The formalin paw assay has been recognized for a number of years as an assay for hyperalgesia, as well as initial acute nociception. Recently, this assay has been automated and thus has become available for use in high throughput analysis. Two wild type (one male and one female) and six homozygous mice (three males and three females) from each project are tested for nociception with Automatic Nociception Analyzers (purchased from the Ozaki lab at University of California, San Diego). A metal band is placed around the left hind paw of each mouse with superglue 30 minutes prior to testing. After the 30-minute acclimation period, 20 μl of 5% formalin is subcutaneously injected in the dorsal surface of the left hind paw. Mice are individually housed in cylindrical chambers for 45 minutes. A computer records flinches per minute, total flinches for phase I (acute phase = first 8 minutes), and total flinches for phase II (tonic phase between 20 - 40 minutes) through an electromagnetic field. Pharmacological validation of this assay has been performed using morphine (decreased paw flinching) and MK-801, an NMDA receptor blocker (increased paw flinching; Yaksh et al., 2001).

Displayed below is a sample graph of how paw flinching observations are presented. In comprehensive phenotypic data packages graphs are interactive. Raw or calculated data and statistics can be seen by clicking on points in the graph.

Two plots with paw flinching observations recorded by individual animal for mice of various genotypes.

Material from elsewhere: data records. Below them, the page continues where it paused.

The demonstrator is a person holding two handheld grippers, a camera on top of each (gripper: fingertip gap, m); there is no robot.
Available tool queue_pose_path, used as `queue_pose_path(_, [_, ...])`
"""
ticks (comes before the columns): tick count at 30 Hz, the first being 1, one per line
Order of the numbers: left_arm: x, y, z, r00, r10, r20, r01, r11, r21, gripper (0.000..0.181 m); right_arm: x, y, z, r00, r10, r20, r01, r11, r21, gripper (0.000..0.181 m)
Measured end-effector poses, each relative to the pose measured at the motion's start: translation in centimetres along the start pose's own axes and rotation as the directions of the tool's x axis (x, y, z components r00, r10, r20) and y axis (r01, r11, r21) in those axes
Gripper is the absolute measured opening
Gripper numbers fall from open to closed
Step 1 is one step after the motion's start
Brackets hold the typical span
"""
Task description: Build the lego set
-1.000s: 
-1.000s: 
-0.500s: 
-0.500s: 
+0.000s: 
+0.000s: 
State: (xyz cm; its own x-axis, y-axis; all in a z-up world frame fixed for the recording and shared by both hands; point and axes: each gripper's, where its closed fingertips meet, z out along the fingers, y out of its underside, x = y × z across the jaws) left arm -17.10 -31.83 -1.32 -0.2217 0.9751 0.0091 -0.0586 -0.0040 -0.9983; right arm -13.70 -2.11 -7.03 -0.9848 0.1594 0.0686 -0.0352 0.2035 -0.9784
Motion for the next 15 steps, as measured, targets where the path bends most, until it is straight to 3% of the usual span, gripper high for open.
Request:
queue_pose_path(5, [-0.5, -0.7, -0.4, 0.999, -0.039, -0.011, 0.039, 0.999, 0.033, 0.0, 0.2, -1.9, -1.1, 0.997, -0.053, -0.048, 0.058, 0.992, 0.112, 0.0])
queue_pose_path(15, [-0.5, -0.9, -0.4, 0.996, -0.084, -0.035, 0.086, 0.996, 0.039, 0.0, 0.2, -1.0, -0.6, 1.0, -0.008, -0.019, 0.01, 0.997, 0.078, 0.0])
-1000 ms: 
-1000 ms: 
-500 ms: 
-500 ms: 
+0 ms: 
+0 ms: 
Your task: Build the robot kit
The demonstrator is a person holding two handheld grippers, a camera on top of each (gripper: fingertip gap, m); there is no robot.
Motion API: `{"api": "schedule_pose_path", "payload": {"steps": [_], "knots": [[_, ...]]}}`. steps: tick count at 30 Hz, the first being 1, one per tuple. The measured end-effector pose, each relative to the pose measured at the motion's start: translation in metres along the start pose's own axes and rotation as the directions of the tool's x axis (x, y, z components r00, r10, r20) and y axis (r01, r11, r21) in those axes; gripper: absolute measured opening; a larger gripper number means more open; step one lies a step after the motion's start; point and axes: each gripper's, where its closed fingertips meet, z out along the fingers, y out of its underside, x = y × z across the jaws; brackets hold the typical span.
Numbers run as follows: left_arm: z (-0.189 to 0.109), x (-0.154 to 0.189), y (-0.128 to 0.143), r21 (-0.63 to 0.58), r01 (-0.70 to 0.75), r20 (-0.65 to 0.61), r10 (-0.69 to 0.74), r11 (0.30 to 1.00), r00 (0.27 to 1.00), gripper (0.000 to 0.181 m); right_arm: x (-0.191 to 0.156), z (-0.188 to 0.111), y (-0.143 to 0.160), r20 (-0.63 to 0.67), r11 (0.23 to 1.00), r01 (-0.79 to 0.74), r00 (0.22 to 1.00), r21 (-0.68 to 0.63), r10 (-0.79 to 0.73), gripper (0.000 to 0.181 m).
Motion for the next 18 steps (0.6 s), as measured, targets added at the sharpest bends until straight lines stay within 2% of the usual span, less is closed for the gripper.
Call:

Figure illustrates median paw flinches of mutant mice following formalin injection. Total flinches for wild type littermates (green circle), homozygous (red diamond), and recent historical wild type (purple line) mice are plotted against long-term historical median paw flinches (+/- 2 standard deviations) for wild type animals (green shading). Recent wild type values are calculated from data collected within 60 days of current measures and long-term historical values were derived from data collected on more than 10,000 wild type mice.

Reference

Yaksh T, Ozaki G, McCumber D, Rathbun M, Svensson C, Malkmus S, Yaksh M. (2001) An automated flinch detecting system for use in the formalin nociceptive bioassayJournal of Applied Physiology, 90:2386-2402.